▶ **What is expected**
Each line of the listing, apart from the pictures, is to be printed exactly.
-------- Dataset extract
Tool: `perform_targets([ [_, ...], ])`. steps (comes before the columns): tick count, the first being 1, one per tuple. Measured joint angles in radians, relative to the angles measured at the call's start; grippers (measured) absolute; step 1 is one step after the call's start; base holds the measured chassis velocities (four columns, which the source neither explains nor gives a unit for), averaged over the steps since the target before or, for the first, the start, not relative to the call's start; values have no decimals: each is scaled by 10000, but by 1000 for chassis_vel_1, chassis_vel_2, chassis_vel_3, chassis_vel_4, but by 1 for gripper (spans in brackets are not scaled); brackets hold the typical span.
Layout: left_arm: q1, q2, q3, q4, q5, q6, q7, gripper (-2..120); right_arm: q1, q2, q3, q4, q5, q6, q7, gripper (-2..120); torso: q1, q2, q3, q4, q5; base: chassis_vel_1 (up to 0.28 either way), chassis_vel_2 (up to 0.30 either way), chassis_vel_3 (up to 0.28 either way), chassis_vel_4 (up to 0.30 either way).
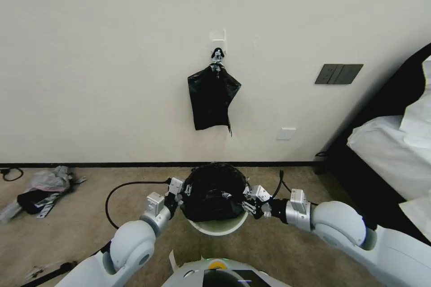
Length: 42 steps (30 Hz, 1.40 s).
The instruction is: Place a trash bag onto the trash bin.
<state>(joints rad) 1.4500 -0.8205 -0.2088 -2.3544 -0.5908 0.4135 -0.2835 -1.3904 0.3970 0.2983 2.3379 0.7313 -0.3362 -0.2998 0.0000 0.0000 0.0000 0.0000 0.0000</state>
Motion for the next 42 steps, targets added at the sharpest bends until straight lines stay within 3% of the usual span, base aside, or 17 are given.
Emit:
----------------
▶ **Solution for this exercise**
Tool: `perform_targets([ [_, ...], ])`. steps (comes before the columns): tick count, the first being 1, one per tuple. Measured joint angles in radians, relative to the angles measured at the call's start; grippers (measured) absolute; step 1 is one step after the call's start; base holds the measured chassis velocities (four columns, which the source neither explains nor gives a unit for), averaged over the steps since the target before or, for the first, the start, not relative to the call's start; values have no decimals: each is scaled by 10000, but by 1000 for chassis_vel_1, chassis_vel_2, chassis_vel_3, chassis_vel_4, but by 1 for gripper (spans in brackets are not scaled); brackets hold the typical span.
Layout: left_arm: q1, q2, q3, q4, q5, q6, q7, gripper (-2..120); right_arm: q1, q2, q3, q4, q5, q6, q7, gripper (-2..120); torso: q1, q2, q3, q4, q5; base: chassis_vel_1 (up to 0.28 either way), chassis_vel_2 (up to 0.30 either way), chassis_vel_3 (up to 0.28 either way), chassis_vel_4 (up to 0.30 either way).
Length: 42 steps (30 Hz, 1.40 s).
The instruction is: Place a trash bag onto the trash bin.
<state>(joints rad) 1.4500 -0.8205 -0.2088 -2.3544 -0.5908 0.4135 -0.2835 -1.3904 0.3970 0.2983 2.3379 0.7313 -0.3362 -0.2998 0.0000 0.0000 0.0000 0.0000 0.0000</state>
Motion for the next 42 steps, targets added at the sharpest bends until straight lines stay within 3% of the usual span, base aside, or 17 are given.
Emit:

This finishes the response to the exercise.